Julie Onnembo, assistant director of Student Activities for Programs, and event coordinator, said the feast each year draws young and old, as alumni and students gather together for a meal.
“People come and they eat, they reminisce, especially the alumni who come in town for the spring football game and Thunder Over Louisville,” Onnembo said. “It’s almost like a holiday.”
The Crawfish Boil began in 1986. Charlotte Bowen, then a member of the Student Activities Board’s Adults on Campus Committee, came up with the idea while looking to start an event that would appeal to an older audience. Charlotte’s father, Bill Bowen, owned a crawfish hatchery in South Carolina. The Bowens partnered with Howe and Dave Baugh, who then worked in Student Activities, to organize the event.

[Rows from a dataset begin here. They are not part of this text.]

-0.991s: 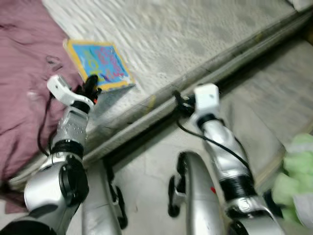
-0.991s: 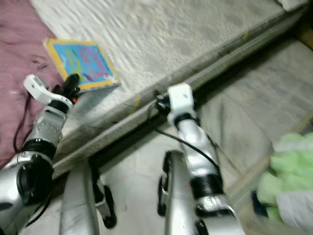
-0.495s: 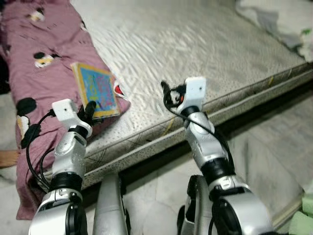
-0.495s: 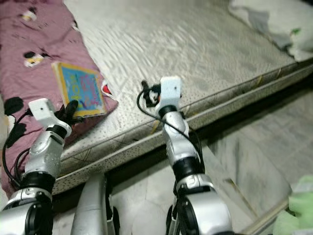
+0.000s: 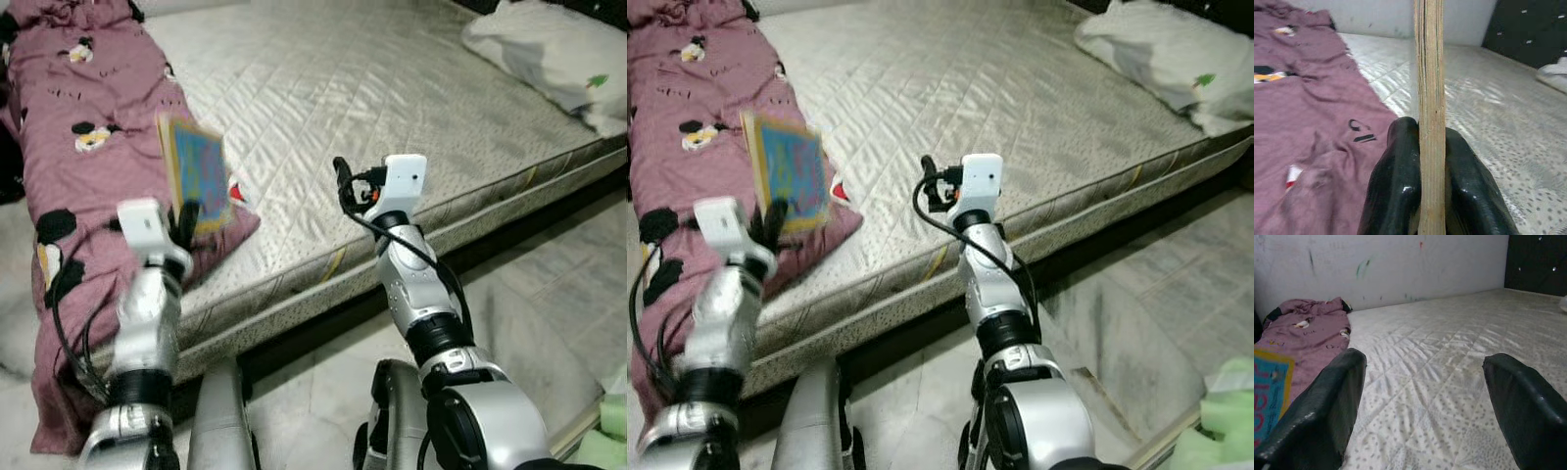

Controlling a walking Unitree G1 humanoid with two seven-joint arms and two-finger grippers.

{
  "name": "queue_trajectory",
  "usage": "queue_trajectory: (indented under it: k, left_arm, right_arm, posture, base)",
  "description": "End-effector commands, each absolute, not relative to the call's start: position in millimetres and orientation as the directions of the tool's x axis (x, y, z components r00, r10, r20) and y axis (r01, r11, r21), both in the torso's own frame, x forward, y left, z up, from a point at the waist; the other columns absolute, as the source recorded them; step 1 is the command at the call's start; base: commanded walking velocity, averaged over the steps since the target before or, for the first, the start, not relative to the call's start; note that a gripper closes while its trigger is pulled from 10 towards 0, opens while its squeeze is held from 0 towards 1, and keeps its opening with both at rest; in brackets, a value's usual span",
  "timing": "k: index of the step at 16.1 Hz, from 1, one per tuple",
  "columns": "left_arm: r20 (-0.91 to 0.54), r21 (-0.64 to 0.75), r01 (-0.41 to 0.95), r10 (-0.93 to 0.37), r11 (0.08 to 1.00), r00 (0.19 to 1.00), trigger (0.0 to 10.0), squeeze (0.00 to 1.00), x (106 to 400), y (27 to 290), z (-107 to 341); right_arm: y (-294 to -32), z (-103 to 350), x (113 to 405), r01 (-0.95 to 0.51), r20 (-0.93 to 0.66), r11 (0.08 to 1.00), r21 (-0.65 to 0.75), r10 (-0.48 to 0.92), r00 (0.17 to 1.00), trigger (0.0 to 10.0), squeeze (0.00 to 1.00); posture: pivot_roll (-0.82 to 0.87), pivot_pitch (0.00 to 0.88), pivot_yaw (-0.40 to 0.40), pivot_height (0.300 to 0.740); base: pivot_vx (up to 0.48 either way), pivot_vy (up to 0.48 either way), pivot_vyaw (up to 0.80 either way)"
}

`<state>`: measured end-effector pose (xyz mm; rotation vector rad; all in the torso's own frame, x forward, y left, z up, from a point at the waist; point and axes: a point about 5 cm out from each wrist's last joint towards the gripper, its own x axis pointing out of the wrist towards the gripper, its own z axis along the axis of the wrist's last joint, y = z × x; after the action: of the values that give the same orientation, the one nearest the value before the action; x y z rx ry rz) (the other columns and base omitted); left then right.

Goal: Clean up the room

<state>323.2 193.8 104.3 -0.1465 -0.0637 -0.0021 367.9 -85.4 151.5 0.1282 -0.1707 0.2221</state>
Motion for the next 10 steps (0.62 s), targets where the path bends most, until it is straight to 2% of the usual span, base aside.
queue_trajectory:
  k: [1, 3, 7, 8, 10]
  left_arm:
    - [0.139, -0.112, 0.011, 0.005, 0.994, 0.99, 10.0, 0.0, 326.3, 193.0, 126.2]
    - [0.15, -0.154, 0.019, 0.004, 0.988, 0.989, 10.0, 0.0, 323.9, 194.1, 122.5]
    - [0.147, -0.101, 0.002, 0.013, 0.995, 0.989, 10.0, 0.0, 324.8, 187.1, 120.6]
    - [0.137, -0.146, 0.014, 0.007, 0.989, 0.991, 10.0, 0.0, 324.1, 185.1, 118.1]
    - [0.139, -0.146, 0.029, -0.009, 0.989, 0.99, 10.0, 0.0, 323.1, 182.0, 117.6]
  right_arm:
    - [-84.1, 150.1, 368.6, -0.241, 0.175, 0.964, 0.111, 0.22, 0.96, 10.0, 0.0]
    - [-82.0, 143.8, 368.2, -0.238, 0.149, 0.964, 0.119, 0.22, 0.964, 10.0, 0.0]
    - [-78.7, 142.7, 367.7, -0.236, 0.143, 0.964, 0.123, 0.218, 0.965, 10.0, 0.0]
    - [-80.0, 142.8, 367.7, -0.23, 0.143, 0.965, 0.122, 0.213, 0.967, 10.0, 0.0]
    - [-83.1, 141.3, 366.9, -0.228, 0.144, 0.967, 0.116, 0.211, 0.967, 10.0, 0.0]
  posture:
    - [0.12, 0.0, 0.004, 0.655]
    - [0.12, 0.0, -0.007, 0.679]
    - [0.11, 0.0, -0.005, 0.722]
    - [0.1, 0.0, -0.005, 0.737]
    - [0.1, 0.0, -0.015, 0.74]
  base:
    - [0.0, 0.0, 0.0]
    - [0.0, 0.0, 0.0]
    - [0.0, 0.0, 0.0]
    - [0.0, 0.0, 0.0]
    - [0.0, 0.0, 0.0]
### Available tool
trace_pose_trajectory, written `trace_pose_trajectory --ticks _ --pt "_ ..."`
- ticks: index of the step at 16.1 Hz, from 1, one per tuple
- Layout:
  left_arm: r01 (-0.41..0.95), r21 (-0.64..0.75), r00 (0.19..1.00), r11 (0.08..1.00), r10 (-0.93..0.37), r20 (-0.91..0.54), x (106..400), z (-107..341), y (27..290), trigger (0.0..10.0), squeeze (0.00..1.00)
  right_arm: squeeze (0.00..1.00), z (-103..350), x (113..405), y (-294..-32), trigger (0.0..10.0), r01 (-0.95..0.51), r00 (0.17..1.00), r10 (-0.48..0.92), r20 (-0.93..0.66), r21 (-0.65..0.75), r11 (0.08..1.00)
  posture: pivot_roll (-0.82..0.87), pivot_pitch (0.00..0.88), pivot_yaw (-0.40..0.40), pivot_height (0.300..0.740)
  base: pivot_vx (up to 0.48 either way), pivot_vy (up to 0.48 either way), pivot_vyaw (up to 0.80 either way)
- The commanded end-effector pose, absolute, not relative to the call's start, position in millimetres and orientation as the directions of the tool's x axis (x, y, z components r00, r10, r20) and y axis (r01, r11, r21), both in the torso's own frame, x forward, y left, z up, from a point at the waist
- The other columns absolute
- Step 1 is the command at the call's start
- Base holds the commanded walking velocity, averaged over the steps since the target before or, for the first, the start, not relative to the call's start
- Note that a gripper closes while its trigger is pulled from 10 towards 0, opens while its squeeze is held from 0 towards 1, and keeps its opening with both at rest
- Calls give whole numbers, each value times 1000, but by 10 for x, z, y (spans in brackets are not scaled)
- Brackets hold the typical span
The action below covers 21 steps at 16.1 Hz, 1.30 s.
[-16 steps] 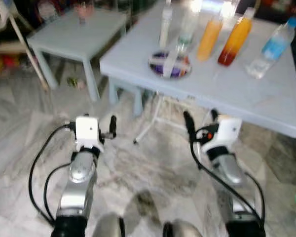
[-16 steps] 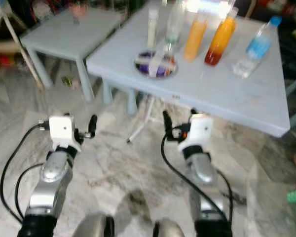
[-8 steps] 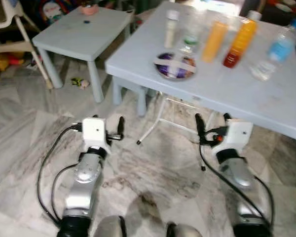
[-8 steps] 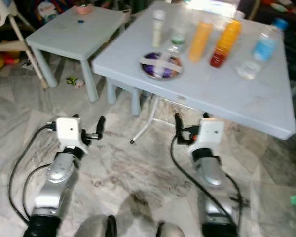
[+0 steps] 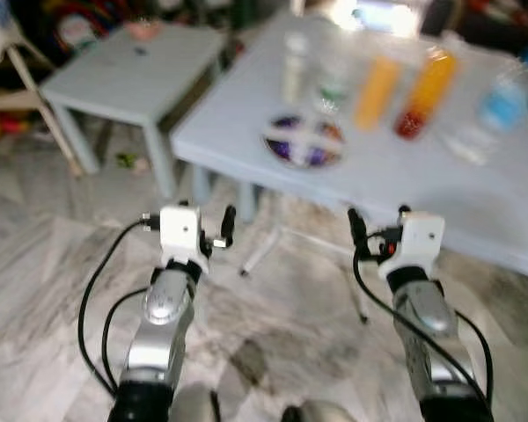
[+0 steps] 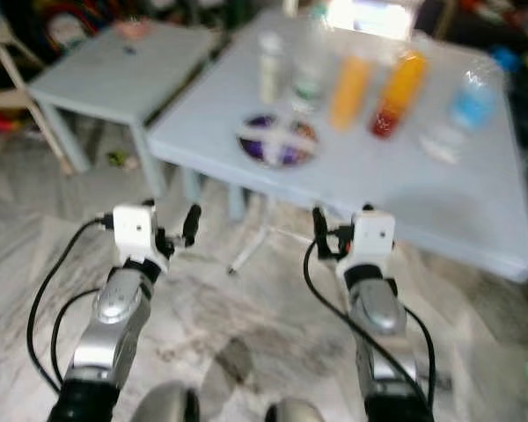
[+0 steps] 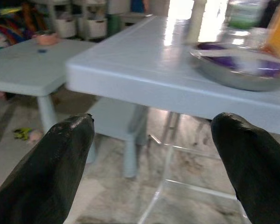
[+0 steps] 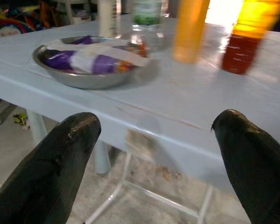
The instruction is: Restocking fridge
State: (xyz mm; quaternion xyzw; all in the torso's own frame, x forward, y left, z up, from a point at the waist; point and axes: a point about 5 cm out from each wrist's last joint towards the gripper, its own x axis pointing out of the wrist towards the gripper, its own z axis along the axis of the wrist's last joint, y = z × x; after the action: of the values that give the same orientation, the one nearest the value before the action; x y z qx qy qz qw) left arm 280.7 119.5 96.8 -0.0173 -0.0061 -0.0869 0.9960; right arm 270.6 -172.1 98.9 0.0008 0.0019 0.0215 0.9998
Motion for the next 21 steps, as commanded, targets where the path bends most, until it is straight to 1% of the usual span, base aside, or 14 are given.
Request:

Baugh, now the director of financial systems for the vice president for finance, initially was charged with picking up the crawfish. Crawfish weren’t readily available in Louisville, so Baugh loaded up a truck and in the early days traveled to Bowen’s hatchery in South Carolina.
As crawfish have to be cooked live, he'd return to the Red Barn just in time to boil the crawfish.
During the 1990s, a hurricane wiped out Bowen’s crawfish farm and much of the South Carolina's crawfish industry. Baugh began to travel to a hatchery in Gulf Coast Louisiana. The round trip took more than 24 hours and was followed by a day of cooking, he said.
“You’re driving in a panel truck and you’ve got 500 pounds of crawfish behind you,” Baugh said. “It’s not for the faint of heart.”
Today, the crawfish are ordered from Louisiana through the Blue Fin Seafood Corp. and are delivered the morning of the event, Onnembo said.
Baugh, who handles cooking duties, said he cooks hundreds of pounds of crawfish on on event day. He often gets volunteers who help him prepare the food.
This year, there will be six pots to cook the crawfish. Organizers have increased the amount from 425 pounds to 625 pounds.
The cooking takes up a significant part of the day, Baugh said. He spices the crawfish, looking for a happy medium, adjusting the spice so it’s not too much to scare some people away and not too mild too turn off those who love the heat of Cajun crawfish.
“I encourage people to try it out, people who may not know what crawfish are,” Baugh said. “It’s a good time whether you like it or not.”
Adds Onnembo, “What makes this great event so special is that it is the one event where all of the SAB, RBAA and SAC staff come together to celebrate the last event of the year. It is a common bond for all the SAB members over the past 25 years who have contributed to making this event such a great UofL tradition.”